Let's say that you're fitting a model to predict some score as a linear function of two categorical inputs. Something like the following data set:
score x y
---------------------
46.12 A B
42.61 A F
39.14 B A
57.72 B C
48.65 B D
56.29 B E
45.45 B F
42.43 C B
52.68 C E
43.03 D B
52.54 D C
44.32 E B
54.43 E C
For interpretability, I would like to treat each input category as an indicator variable. That is, each data point has 3 input dimensions: the intercept, the x category, and the y category (all with value 1). However, the default coding behavior for lm() is to fold the first value of the first variable in with the intercept... which throws away the xA predictor in my example:
Call:
lm(formula = score ~ x + y, data = d)
Residuals:
1 2 3 4 5 6 7 8 9 10 11 12 13
4.281e-01 -4.281e-01 8.882e-16 1.171e-01 -4.441e-16 -5.452e-01 4.281e-01 -5.452e-01 5.452e-01 2.086e-01 -2.086e-01 -9.143e-02 9.143e-02
Coefficients:
Estimate Std. Error t value Pr(>|t|)
(Intercept) 37.1562 1.0316 36.019 4.71e-05 ***
xB 1.9838 0.7379 2.689 0.074504 .
xC -2.7167 0.8324 -3.264 0.047005 *
xD -2.8705 0.8212 -3.495 0.039610 *
xE -1.2805 0.8212 -1.559 0.216828
yB 8.5357 0.9824 8.688 0.003209 **
yC 18.4629 0.9439 19.561 0.000292 ***
yD 9.5100 1.0195 9.328 0.002609 **
yE 17.6952 0.9569 18.492 0.000345 ***
yF 5.8819 0.9569 6.147 0.008662 **
---
Signif. codes: 0 ‘***’ 0.001 ‘**’ 0.01 ‘*’ 0.05 ‘.’ 0.1 ‘ ’ 1
Residual standard error: 0.7209 on 3 degrees of freedom
Multiple R-squared: 0.9964, Adjusted R-squared: 0.9856
F-statistic: 92.5 on 9 and 3 DF, p-value: 0.001657
Of course I can achieve what I want with other machine learning libraries like scikit-learn, but they don't provide standard errors or p-values out-of-the-box.

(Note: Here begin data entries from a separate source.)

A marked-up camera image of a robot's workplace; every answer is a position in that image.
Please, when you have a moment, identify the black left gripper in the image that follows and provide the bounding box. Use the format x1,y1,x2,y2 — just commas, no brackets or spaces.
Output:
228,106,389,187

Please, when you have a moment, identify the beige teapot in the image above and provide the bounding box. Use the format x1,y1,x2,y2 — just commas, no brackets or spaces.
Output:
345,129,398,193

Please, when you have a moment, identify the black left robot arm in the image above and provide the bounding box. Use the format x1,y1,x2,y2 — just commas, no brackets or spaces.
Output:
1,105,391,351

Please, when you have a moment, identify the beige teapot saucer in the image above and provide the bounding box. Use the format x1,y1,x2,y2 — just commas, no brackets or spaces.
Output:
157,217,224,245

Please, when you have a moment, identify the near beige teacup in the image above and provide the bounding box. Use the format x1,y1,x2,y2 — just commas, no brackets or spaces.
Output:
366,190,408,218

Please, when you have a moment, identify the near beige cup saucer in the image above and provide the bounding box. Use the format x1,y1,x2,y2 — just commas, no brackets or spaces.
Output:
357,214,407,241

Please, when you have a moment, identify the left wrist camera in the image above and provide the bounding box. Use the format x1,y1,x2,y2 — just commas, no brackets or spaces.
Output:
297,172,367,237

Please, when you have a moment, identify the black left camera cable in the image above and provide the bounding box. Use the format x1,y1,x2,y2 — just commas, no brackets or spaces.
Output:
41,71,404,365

Is there a way to force R to explicitly code using every categorical value in the model (in addition to the intercept)?
EDIT: To be clear, I have multiple categorical inputs, and I want to keep the intercept. I did a pretty thorough search of this site (and others) and haven't found a discussion of how to do this yet. Also, the categories are not ordinal.